How does our intuition work?

The other day in the studio, I stopped and looked at the faces in my painting - they looked so worked over, so tensely drawn, that I felt I was losing the expressiveness that I wanted on the canvas.  The thought popped into my mind: “You could try another painting on the same size canvas, and paint it more quickly, more expressively.”

Almost immediately barriers to that idea popped into my mind, reasons not to, some voiced by my nasty inner critic: “It would be a waste of canvas. You tried at this scale and it didn’t work, so why bother doing more?  You just can’t do faces so why even continue trying?”

The next day when I searched more gently for what to do next and allowed space for intuitive ideas, the same thought was still lingering– another canvas of the same size but painted with less tension. I listened to the suggestion and accepted it; “Just go with it – it’s the next step.” 

What would happen was unknowable in advance. The chances were that the next canvas would turn out something quite different – but I didn’t need to know that at this point. I simply needed to attend to that intuitively suggested next step.

I lay the canvas on the floor and cut another large piece…

We are all hiding, acrylic on canvas, Lynne Cameron 2021.

We are all hiding, acrylic on canvas, Lynne Cameron 2021.

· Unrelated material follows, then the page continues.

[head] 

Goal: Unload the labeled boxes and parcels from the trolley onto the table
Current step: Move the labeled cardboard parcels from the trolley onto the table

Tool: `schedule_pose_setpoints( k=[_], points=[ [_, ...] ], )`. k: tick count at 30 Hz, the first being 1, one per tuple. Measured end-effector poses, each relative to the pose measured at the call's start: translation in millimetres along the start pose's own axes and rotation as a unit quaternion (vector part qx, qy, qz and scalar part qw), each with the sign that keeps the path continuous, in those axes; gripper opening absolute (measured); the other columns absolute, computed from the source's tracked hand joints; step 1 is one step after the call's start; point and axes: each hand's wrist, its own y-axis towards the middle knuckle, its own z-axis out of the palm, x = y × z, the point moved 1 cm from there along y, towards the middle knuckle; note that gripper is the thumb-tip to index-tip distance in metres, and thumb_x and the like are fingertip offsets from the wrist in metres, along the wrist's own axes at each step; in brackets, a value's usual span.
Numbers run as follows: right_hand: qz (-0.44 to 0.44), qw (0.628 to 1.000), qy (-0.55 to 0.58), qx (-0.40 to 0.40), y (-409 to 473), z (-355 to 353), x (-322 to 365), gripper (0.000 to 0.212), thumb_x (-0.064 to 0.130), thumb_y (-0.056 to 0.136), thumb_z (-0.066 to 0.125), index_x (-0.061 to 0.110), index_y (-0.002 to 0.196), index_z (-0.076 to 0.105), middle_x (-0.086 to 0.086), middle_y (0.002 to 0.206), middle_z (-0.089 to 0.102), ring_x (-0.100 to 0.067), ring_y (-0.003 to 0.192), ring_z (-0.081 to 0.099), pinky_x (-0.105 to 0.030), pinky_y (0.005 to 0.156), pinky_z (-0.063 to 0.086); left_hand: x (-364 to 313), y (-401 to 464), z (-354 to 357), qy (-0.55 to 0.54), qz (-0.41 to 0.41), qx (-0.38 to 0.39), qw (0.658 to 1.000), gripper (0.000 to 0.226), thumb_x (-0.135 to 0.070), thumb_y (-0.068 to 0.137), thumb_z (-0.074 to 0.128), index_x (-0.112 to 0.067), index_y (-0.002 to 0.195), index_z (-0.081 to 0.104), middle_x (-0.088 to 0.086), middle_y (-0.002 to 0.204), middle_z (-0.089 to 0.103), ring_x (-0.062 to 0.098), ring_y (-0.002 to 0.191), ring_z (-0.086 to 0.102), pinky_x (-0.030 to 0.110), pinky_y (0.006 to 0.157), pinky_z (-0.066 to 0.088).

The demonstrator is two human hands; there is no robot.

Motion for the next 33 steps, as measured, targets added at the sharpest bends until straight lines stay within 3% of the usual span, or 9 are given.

Sometimes we only realise our intuition was whispering to us when it’s too late. Our intuition had been trying to tell us and we had not listened. We drag ourselves to an event that we didn’t feel altogether enthusiastic about and find it a waste of our precious time and energy. Afterward we chide ourselves: “I should have know it would be a waste of time.”

We see what has happened and say to ourselves, “I knew this would happen.” We knew and we didn’t know. We knew deep inside our bodies and minds but we didn’t catch the quiet whisper we were offered.

Befriending our intuition requires us to learn how it speaks to us, to tune into its soft whispers. To make the effort to ‘stand out of the way’, to put in place an allowing and attending.